═════ SUPPLIED DATA

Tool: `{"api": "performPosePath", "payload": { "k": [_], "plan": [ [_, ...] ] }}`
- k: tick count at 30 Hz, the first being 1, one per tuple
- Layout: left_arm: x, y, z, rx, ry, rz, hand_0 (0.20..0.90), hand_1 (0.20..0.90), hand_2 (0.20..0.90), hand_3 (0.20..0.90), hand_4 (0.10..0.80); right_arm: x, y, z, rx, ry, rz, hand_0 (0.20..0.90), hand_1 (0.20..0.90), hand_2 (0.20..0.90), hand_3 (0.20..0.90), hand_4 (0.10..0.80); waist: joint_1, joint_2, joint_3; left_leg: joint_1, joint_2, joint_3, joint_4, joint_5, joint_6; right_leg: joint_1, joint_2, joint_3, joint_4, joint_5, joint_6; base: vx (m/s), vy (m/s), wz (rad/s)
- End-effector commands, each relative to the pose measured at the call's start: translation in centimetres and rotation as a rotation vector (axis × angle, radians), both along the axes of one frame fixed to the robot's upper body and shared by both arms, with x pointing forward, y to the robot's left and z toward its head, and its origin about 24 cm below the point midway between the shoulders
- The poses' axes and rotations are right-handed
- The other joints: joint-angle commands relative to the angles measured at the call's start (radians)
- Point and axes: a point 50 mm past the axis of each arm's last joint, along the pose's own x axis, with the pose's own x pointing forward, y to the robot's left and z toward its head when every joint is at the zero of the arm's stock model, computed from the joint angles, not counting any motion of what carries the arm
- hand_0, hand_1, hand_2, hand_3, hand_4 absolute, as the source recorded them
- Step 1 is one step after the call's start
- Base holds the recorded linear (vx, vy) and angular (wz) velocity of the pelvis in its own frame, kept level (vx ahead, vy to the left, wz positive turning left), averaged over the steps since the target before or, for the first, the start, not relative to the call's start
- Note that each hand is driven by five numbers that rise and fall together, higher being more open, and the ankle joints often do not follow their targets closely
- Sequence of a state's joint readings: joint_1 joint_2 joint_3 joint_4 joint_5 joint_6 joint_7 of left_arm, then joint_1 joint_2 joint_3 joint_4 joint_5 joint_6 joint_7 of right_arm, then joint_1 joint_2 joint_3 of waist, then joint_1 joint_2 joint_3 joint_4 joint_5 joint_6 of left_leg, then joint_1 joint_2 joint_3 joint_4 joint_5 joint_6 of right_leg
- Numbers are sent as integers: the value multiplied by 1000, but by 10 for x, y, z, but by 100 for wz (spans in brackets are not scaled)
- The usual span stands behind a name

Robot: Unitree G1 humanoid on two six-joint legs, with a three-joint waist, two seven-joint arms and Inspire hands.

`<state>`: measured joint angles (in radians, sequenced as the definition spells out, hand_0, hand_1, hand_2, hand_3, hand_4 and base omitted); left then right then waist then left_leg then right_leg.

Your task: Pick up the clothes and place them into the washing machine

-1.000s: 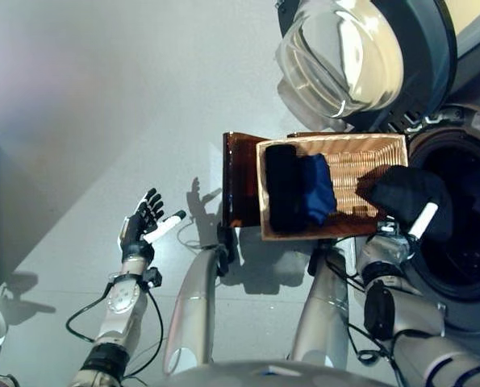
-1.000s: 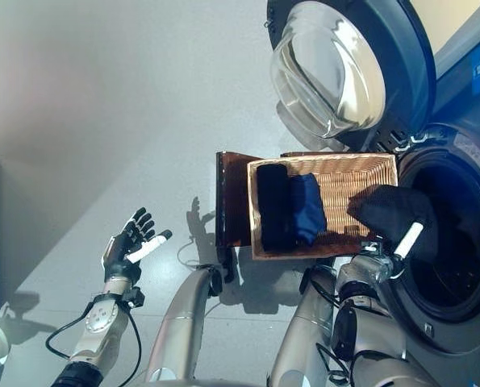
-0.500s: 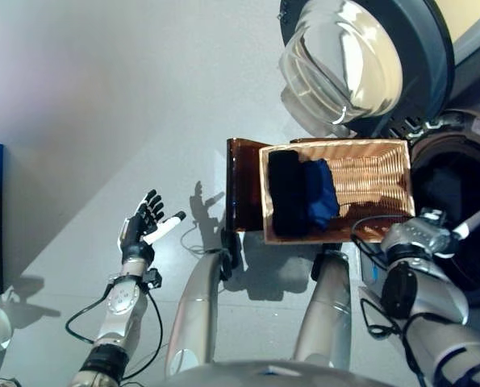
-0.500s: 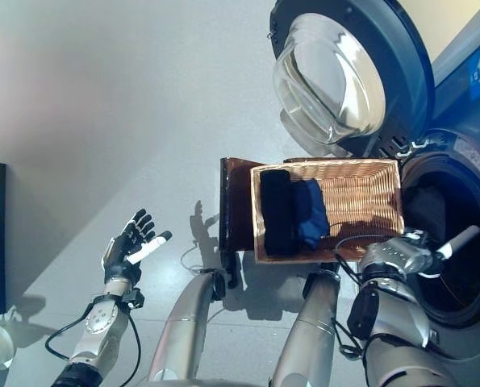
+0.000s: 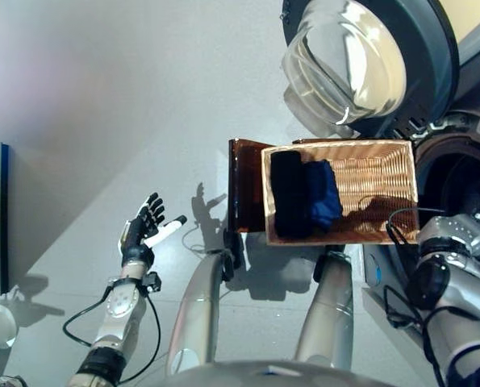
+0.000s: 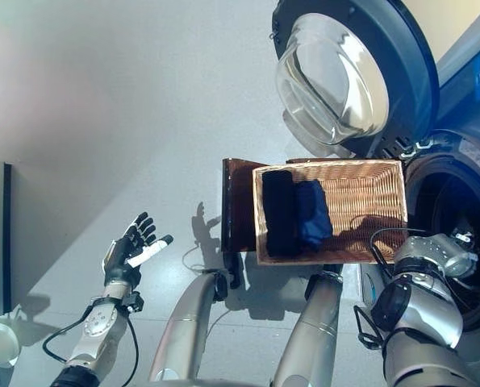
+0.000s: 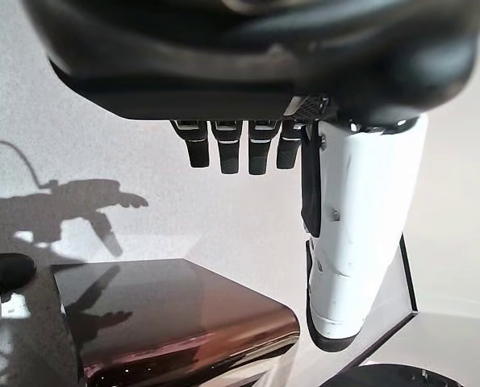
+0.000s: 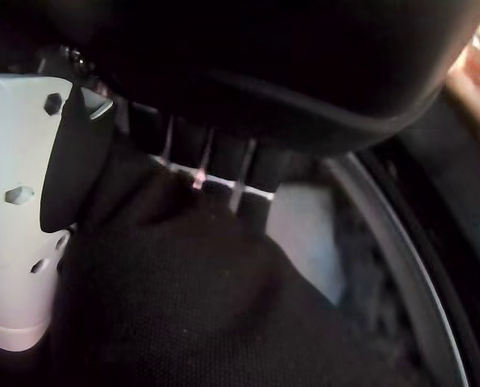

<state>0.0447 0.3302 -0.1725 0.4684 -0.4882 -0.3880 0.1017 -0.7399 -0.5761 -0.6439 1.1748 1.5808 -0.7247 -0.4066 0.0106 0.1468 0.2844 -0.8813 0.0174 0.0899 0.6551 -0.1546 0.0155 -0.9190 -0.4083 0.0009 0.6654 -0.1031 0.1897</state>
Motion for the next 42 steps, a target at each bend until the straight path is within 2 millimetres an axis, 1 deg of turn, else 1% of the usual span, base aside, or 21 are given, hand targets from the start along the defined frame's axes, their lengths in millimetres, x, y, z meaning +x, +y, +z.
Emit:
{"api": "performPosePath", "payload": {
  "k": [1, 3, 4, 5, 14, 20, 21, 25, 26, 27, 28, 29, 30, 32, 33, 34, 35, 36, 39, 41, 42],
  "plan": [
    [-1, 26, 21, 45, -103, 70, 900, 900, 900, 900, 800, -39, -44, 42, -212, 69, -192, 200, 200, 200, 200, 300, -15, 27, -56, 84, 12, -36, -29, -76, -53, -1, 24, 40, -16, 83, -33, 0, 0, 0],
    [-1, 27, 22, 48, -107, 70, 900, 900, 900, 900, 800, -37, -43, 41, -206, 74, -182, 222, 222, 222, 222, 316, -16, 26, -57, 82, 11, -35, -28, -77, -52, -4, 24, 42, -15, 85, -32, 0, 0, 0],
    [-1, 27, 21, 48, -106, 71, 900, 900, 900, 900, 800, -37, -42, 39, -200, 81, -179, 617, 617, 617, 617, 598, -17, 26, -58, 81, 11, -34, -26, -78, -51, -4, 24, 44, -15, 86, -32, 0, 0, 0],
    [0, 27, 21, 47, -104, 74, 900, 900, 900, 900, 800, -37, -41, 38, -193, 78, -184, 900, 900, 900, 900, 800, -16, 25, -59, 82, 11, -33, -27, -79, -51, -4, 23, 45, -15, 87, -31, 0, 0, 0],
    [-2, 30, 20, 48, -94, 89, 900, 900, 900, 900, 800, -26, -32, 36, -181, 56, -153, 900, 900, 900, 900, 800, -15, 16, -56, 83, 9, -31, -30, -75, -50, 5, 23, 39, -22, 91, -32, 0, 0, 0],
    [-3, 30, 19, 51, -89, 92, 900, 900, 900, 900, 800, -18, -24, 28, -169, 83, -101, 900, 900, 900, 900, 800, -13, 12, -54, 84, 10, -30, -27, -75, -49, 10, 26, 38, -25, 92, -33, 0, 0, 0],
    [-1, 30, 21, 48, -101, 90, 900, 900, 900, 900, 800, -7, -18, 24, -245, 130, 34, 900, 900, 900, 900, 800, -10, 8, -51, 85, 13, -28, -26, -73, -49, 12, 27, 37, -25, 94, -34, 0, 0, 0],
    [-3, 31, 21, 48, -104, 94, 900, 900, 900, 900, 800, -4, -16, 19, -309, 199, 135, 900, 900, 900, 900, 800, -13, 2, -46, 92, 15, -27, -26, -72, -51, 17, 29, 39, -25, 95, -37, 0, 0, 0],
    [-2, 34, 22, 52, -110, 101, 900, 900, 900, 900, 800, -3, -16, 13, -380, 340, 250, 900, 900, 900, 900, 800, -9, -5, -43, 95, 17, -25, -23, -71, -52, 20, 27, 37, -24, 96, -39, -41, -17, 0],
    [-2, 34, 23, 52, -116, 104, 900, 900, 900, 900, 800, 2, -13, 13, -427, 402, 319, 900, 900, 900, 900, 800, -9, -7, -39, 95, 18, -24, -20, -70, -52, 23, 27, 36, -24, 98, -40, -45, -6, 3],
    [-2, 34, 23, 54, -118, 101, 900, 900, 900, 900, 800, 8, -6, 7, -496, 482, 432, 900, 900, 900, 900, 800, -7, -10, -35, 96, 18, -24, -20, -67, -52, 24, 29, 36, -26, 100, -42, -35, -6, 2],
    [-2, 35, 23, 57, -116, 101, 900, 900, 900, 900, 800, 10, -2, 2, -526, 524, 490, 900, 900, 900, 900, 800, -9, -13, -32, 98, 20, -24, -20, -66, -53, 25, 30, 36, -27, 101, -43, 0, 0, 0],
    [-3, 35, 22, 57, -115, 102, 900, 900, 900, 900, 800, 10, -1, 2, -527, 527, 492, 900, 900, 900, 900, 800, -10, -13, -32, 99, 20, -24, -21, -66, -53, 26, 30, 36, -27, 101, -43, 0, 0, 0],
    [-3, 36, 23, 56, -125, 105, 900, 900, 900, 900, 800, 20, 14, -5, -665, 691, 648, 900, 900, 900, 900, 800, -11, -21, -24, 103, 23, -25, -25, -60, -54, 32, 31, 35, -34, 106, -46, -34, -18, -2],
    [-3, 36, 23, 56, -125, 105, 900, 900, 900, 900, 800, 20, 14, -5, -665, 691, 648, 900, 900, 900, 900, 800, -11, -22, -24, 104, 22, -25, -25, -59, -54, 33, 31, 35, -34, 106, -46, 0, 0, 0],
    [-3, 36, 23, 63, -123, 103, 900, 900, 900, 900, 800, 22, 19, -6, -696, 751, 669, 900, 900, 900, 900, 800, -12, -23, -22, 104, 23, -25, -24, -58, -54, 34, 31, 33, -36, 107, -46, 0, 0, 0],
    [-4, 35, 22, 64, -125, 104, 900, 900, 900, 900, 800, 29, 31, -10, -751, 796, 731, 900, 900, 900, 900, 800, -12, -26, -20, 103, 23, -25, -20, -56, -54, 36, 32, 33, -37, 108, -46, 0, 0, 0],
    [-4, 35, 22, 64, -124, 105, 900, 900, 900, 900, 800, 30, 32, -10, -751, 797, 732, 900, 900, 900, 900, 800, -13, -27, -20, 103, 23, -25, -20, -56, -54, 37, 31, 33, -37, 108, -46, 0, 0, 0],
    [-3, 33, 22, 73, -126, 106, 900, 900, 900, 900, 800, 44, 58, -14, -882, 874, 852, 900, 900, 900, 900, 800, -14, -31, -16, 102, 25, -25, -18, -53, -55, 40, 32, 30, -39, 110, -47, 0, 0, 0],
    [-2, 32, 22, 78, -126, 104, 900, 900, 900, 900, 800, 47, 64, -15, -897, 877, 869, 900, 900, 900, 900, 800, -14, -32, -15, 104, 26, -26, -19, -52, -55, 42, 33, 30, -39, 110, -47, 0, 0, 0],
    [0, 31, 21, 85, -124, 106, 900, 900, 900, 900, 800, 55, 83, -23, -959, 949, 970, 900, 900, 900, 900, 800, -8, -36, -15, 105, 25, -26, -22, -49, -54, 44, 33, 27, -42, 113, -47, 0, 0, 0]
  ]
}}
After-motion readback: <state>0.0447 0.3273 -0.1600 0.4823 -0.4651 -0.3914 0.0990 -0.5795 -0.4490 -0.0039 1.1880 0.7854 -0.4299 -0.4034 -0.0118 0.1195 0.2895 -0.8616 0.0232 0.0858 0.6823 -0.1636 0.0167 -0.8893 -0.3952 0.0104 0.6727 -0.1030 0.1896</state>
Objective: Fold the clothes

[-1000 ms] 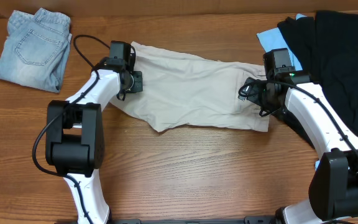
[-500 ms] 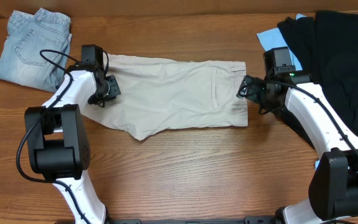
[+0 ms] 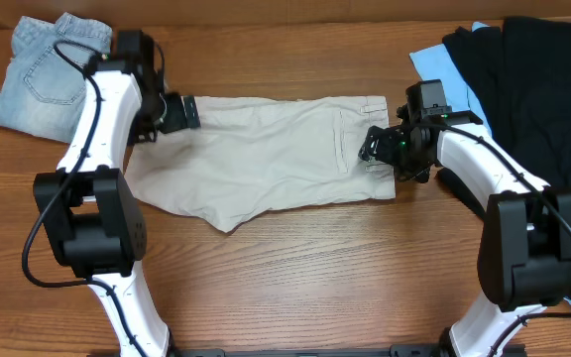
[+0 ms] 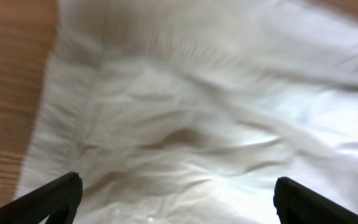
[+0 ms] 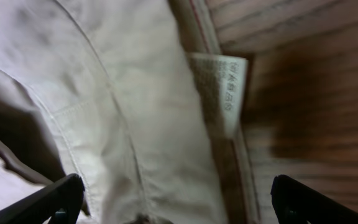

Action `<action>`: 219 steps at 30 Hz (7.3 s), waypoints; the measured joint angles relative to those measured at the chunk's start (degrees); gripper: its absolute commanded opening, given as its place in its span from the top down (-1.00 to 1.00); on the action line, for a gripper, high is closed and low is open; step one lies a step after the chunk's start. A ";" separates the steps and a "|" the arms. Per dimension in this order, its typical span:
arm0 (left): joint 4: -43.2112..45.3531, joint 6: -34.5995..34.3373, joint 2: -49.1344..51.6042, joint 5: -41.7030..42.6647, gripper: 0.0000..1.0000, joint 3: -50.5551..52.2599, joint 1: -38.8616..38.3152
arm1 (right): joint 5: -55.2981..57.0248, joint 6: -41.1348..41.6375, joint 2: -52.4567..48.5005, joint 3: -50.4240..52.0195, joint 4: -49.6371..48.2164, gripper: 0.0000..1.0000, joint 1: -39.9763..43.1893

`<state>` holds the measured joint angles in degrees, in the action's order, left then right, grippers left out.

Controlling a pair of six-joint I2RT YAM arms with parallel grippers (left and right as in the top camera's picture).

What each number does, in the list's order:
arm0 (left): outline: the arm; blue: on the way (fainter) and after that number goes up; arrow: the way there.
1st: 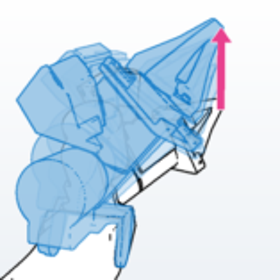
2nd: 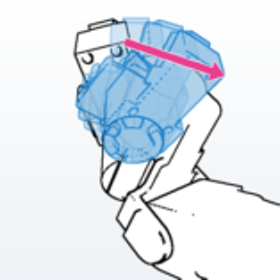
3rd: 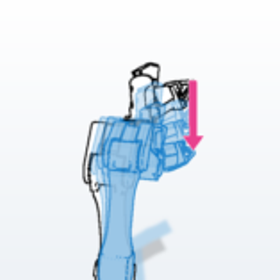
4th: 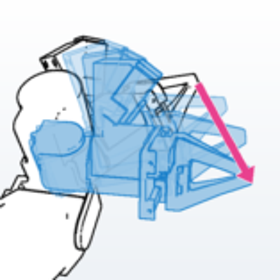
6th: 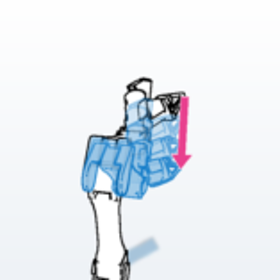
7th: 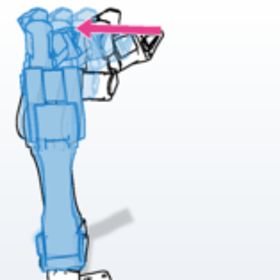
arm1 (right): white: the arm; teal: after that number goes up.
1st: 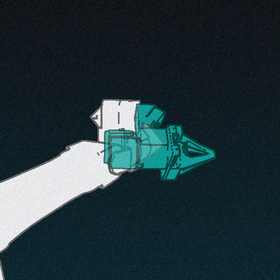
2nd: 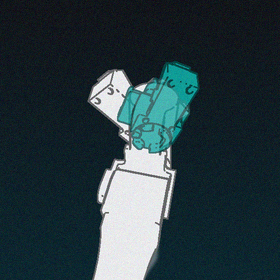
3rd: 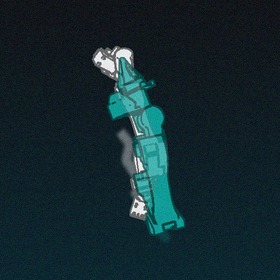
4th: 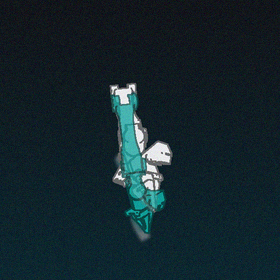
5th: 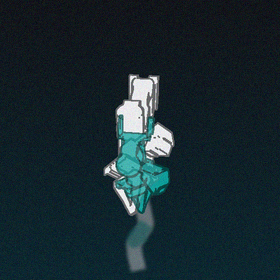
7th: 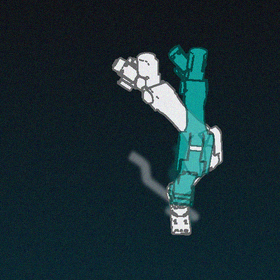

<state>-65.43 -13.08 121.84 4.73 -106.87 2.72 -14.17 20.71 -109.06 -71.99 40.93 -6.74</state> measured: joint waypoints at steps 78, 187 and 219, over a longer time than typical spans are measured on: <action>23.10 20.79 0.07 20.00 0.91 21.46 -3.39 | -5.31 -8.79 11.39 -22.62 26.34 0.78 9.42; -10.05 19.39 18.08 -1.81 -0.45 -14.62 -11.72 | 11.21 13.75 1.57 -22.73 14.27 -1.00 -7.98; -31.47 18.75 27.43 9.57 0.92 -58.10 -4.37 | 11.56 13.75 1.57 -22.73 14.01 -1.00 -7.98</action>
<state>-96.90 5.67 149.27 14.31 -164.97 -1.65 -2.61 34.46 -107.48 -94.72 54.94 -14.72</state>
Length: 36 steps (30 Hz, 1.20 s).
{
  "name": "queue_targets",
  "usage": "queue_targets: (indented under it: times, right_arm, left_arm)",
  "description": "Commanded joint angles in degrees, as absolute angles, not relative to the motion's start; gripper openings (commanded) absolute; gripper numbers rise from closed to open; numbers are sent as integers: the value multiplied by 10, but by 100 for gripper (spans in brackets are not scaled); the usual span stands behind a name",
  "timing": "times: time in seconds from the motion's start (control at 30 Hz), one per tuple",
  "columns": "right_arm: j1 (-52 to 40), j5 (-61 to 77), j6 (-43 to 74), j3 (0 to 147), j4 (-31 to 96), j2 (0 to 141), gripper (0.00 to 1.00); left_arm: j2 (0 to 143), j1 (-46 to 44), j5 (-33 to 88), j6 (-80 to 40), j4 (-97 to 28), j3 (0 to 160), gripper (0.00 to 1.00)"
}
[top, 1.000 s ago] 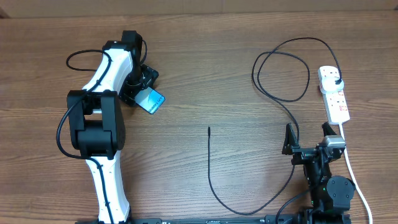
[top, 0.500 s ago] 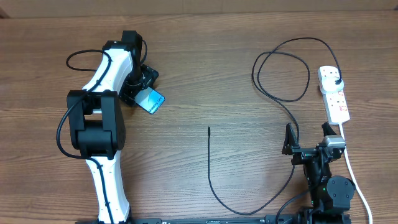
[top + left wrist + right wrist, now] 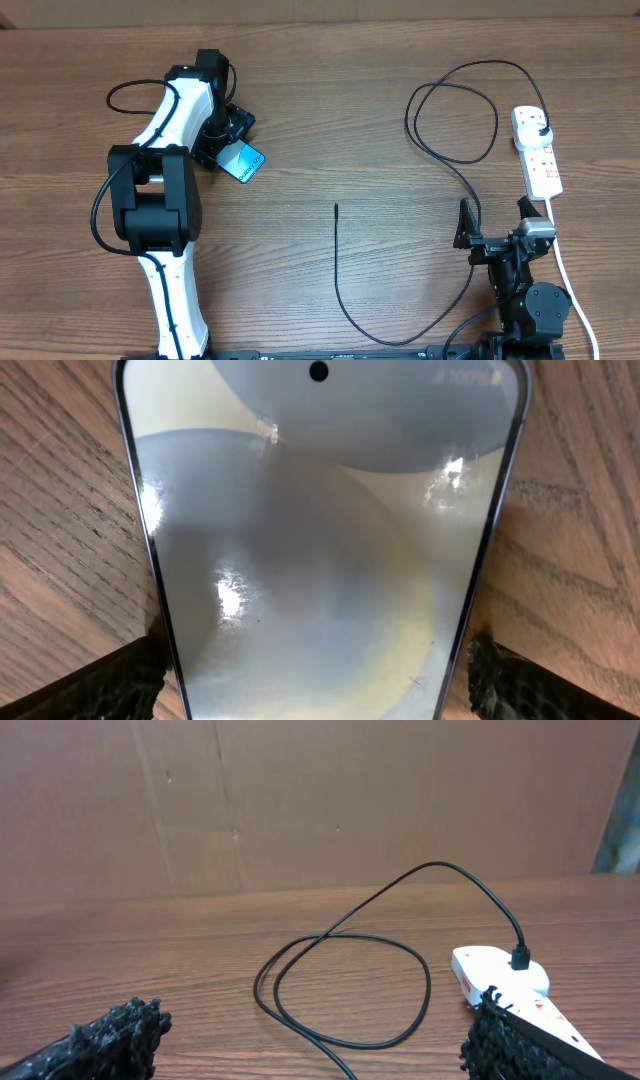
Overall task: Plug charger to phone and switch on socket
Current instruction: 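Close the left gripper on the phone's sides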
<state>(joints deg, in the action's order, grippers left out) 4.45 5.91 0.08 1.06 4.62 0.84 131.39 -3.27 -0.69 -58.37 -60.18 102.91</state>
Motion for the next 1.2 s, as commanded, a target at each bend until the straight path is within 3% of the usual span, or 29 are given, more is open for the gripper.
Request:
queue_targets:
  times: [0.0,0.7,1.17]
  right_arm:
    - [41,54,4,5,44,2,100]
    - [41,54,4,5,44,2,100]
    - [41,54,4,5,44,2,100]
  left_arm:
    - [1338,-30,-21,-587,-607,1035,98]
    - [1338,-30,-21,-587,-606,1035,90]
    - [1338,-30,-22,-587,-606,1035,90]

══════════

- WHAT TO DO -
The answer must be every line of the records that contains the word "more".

- TASK ANSWER -
- Note that each hand is driven by five numbers that rise and fall together, higher being more open, and the ankle joints often do not follow their targets closely
Motion for the next 1.2 s, as commanded, a target at each bend until the straight path is within 3% of the usual span, or 29 are given, more is open for the gripper.

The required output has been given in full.